Measuring distance between one point and multiple other points along a polyline of a complex dendritic network

940
8
07-23-2020 06:25 PM
EricWalther
New Contributor II

Hi, I am new to GeoNet so apologies if this question has been answered elsewhere and I have not found it yet. I have searched previous posts and have not found a solution (for what I can tell) to my problem.

 

I have a point shapefile with ~60,000 points. For each point in this shapefile, I need to obtain the distance between that point and every other point along a polyline, which is a separate line shape file. The line shapefile represents a complex dendritic river network. For example, for point xi, I need to calculate the distance between point xi and point y1, y2...yn, where n is the number of points in the point shapefile. I do not have access to the Network Analyst extension. I am a python novice, but competent at coding in R which has been somewhat helpful trying to learn python. I have also used model builder if there is a solution using that approach. Thanks for the help!

8 Replies
DanPatterson
MVP Esteemed Contributor

What final information do you need to get out of the distances?

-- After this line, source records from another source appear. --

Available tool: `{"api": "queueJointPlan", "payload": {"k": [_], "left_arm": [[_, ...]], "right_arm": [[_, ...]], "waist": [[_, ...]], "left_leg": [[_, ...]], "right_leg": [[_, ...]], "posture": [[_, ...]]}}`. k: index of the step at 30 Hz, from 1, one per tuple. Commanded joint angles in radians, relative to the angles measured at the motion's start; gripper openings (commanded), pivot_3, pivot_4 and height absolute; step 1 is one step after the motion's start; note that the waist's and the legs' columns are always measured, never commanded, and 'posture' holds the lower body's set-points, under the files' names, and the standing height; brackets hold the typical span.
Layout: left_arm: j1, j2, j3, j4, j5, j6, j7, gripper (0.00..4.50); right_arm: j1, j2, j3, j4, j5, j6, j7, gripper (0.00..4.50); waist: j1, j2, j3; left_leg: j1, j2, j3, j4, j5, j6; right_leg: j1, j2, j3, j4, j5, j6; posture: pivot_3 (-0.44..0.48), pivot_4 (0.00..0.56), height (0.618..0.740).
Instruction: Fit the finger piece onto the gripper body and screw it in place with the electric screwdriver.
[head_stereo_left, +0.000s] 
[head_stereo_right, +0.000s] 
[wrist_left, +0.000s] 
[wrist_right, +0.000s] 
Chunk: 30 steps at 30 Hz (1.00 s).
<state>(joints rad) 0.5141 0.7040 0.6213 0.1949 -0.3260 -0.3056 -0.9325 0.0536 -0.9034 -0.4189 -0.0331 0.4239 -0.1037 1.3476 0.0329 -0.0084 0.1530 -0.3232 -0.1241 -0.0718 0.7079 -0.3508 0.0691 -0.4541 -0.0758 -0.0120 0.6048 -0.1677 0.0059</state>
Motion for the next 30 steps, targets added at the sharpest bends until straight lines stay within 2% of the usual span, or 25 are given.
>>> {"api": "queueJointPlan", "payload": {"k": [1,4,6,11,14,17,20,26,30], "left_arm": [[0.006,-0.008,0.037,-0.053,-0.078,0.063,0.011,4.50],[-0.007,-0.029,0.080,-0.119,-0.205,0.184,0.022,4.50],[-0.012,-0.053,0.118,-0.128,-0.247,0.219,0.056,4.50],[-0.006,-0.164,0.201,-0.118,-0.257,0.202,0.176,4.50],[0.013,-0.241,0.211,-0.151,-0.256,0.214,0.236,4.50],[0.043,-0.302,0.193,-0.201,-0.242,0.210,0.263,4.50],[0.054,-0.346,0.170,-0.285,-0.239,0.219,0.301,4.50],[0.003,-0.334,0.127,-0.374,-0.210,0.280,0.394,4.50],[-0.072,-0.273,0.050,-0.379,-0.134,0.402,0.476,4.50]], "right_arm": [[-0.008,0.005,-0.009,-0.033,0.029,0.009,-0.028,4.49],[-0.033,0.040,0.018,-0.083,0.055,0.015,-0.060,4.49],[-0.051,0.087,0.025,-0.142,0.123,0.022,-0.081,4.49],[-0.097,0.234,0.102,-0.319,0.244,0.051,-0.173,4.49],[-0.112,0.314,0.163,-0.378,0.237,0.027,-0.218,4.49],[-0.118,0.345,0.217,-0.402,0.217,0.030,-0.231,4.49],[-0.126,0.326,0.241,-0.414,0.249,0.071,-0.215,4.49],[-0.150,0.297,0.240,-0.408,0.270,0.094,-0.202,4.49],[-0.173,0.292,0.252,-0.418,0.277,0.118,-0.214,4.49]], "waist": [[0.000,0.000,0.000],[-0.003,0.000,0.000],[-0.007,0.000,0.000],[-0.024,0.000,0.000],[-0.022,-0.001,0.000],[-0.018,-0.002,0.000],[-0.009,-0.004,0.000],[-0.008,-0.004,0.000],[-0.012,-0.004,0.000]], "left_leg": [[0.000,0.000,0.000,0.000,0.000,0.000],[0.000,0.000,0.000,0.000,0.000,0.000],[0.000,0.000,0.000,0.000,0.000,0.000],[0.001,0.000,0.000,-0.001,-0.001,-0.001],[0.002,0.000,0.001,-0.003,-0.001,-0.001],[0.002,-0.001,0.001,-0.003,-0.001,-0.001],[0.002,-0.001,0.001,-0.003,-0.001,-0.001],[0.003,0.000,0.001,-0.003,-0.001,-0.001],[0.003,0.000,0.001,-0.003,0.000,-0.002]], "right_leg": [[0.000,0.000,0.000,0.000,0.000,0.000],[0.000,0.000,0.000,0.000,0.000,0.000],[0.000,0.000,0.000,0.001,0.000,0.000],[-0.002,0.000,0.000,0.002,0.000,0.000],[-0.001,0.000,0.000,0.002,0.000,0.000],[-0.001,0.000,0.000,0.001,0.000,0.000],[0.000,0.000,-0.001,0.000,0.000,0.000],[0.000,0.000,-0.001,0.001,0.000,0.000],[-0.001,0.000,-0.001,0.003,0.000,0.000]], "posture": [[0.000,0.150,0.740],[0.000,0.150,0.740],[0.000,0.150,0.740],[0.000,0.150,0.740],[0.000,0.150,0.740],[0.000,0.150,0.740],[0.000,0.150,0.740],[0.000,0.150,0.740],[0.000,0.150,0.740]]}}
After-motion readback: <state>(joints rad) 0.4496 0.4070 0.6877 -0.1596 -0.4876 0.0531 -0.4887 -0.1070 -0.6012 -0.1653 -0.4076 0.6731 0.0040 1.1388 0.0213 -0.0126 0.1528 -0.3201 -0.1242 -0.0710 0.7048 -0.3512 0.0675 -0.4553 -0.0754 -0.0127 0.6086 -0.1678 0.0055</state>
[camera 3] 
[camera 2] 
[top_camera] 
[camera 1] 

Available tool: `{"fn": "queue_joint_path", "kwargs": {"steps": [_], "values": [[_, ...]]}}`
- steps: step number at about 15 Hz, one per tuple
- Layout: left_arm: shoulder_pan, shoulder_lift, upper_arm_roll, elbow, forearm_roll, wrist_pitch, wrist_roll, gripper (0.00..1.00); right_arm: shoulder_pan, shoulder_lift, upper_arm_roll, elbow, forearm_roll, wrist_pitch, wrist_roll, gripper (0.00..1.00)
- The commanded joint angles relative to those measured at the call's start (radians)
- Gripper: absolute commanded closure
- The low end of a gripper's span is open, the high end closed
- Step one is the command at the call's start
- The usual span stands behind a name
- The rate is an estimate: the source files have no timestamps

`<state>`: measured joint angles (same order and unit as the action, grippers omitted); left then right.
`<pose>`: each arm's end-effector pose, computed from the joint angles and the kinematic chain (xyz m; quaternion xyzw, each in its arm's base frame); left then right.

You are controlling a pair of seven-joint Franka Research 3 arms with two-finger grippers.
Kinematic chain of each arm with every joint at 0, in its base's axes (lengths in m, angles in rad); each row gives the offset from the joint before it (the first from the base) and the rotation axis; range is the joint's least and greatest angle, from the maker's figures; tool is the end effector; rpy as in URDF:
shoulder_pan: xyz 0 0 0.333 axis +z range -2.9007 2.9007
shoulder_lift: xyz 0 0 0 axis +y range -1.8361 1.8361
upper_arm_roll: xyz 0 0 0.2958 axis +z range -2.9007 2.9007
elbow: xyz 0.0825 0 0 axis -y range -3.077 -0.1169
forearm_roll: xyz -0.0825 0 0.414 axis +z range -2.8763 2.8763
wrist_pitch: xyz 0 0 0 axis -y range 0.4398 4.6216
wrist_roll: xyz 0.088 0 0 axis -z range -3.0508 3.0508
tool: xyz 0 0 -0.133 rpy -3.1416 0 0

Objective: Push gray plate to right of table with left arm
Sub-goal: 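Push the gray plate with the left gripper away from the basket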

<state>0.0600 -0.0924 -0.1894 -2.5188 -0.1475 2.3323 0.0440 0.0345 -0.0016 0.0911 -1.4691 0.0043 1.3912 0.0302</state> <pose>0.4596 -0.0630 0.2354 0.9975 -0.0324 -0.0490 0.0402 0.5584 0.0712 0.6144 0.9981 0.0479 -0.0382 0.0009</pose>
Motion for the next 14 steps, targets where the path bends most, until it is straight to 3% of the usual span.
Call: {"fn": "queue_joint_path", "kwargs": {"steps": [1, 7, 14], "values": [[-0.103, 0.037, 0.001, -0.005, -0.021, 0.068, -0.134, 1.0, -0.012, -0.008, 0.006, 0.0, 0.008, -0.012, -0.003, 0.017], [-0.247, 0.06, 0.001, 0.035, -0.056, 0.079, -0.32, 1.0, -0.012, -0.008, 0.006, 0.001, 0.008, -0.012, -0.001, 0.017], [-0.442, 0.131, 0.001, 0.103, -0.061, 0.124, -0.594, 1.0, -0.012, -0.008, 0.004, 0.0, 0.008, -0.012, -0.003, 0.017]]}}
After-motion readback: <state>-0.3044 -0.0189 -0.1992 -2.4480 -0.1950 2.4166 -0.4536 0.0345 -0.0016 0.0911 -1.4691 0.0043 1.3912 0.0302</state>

I don't think that you want 60,000 to X combinations of distances without a final purpose


... sort of retired...
0 Kudos
EricWalther
New Contributor II

Hi Dan,

I am developing a spatially explicit regression model and need the distances between each event (point in the shapefile) to develop my covariance matrix for modeling. The near analysis will give you euclidean distance between points, correct? I need the actual river distance (distance traced along the polyline) between each point. Using euclidean distance between locations will result some pairs that are actually relatively far apart  within the river network seem closer to each other than they really are. Thanks!

Eric

0 Kudos
DavidPike
MVP Frequent Contributor

This could pretty easily be accomplished using Near analysis, iterating through each point, but as Dan suggests - what do you want to do with the million/billion values you get and for what purpose?

0 Kudos
DanPatterson
MVP Esteemed Contributor

Near will croak


... sort of retired...
0 Kudos
DavidPike
MVP Frequent Contributor

I'm thinking of just having 1 point being compared against the line vertices each time rather than throwing all of them in? At least be able to iterate again after the last failure when it runs out of memory.

0 Kudos
EricWalther
New Contributor II

Ideally the output would be a table with the distance between each pair of points which I can use as my distance matrix for modelling. Note: I have looked into the STARS toolkit using a spatial stream network approach. However, my stream network shapefile is not appropriately structured as a SSN and it would be a heavy lift to have to go in an manually modify the network. As a result, I have been trying to pursue other alternative approaches which led me to this exercise I have been trying to tackle. Let me know if this makes sense and if any additional information would be helpful!

0 Kudos
DanPatterson
MVP Esteemed Contributor

I would go for that toolset, if you have ruled out working with a raster approach using something like

Flow Distance function—ArcGIS Pro | Documentation 

if you have the Spatial Analyst extension


... sort of retired...
0 Kudos
DuncanHornby
MVP Notable Contributor

Eric,

The distances you want to extract is a computationally massive problem. Even if you had "just" 10,000 points in your second shapefile and the network was a single catchment then you would need to generate 600,000,000 routes!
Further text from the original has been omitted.